→ PROMPT:
Records follow. Select each line holding "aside".

Stored items:
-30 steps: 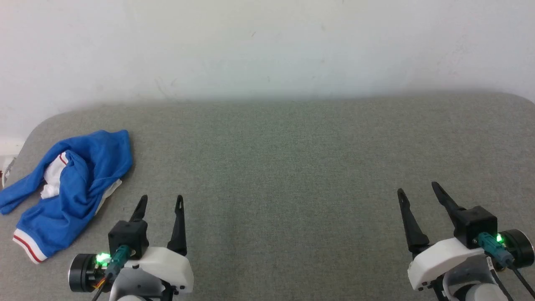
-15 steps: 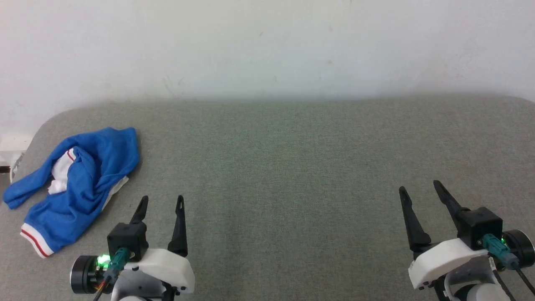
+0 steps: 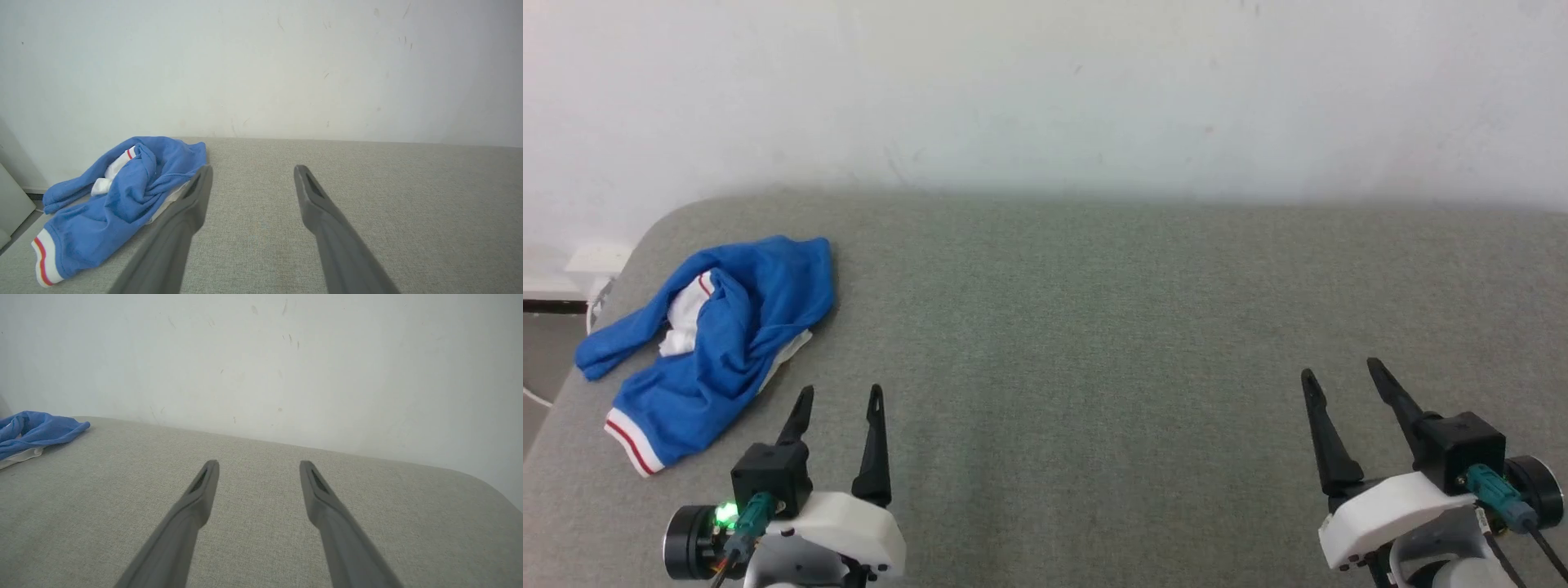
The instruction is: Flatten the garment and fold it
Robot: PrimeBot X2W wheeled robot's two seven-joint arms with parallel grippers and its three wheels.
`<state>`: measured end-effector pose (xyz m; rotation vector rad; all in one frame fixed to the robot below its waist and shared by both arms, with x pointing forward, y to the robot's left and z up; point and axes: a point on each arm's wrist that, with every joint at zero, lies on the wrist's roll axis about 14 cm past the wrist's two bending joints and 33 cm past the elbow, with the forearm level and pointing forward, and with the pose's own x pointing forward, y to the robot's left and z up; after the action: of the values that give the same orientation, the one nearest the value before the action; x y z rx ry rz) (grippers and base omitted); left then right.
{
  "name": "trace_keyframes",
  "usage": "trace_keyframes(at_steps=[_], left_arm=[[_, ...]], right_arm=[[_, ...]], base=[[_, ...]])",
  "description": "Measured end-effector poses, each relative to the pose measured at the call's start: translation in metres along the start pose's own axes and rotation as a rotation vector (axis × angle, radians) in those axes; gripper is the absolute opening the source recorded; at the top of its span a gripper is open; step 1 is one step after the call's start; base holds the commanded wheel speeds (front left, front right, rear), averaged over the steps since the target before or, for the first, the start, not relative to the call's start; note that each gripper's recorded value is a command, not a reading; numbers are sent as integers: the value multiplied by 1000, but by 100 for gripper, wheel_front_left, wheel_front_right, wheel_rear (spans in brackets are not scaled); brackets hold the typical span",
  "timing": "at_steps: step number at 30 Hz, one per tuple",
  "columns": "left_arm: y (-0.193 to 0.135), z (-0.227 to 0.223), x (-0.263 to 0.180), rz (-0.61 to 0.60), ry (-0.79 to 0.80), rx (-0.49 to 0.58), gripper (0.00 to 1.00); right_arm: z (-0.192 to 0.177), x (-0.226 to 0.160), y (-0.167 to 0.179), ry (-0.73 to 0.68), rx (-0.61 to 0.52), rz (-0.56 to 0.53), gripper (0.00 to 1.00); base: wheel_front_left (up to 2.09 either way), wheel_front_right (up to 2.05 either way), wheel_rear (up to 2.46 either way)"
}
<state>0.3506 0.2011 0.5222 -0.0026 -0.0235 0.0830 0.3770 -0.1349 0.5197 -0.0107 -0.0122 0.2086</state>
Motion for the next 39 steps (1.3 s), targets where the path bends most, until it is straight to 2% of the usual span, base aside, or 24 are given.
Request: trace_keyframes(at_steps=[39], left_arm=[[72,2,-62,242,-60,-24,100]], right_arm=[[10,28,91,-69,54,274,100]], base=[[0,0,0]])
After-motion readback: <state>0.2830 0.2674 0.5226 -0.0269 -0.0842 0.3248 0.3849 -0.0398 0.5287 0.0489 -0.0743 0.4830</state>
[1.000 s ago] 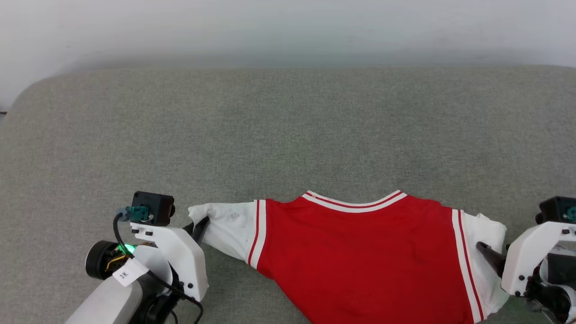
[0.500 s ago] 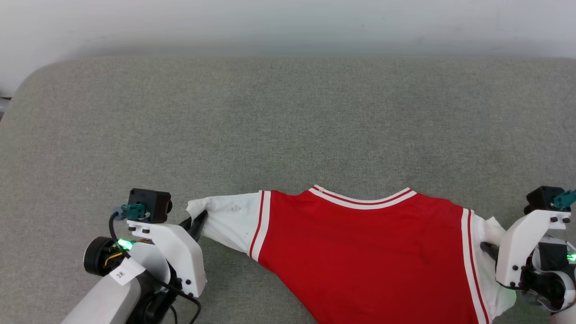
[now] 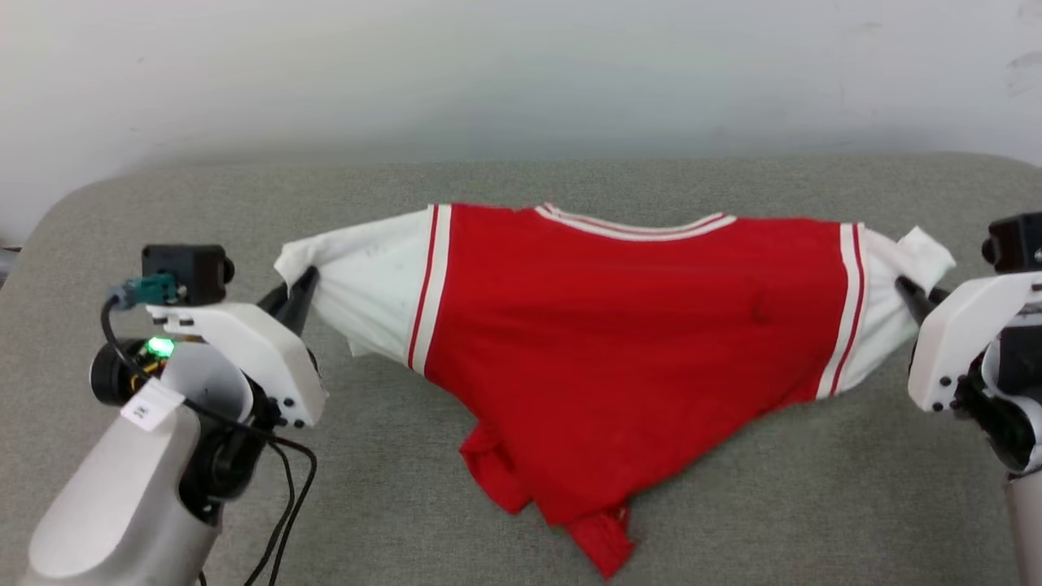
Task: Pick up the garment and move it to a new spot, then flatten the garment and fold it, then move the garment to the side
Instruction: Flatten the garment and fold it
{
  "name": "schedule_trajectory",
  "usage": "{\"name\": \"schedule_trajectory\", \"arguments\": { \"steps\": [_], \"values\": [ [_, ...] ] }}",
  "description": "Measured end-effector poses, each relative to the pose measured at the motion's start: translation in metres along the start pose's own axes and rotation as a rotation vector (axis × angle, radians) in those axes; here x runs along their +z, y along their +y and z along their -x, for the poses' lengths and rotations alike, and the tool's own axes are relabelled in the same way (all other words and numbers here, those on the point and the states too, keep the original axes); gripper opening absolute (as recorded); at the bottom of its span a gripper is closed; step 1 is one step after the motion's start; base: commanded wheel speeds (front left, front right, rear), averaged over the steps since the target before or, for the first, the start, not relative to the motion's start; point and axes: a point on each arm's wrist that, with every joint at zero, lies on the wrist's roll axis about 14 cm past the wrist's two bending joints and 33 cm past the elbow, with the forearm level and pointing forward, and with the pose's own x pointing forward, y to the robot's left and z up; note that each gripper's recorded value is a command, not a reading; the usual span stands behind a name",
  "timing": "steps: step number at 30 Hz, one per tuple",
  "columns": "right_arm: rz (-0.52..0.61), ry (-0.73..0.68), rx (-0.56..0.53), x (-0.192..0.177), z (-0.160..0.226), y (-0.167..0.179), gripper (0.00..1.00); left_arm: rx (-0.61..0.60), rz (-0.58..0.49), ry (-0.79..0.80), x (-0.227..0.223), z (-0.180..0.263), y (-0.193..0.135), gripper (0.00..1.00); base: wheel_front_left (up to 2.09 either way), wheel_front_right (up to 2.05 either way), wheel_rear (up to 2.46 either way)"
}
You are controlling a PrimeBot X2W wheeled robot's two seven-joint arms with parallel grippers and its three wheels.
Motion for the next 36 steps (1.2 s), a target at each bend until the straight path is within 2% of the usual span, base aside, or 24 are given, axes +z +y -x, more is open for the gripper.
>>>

→ SOLVED EXERCISE:
Motion for the next 39 steps (1.3 s), targets where the path bends most, until it is straight to 2% of the usual span, base aside, or 24 are given.
Motion for the next 36 steps (1.2 s), a target at each bend until the straight path is within 2% of the usual span, base aside, or 24 are given, axes +z +y -x, more is open for the gripper.

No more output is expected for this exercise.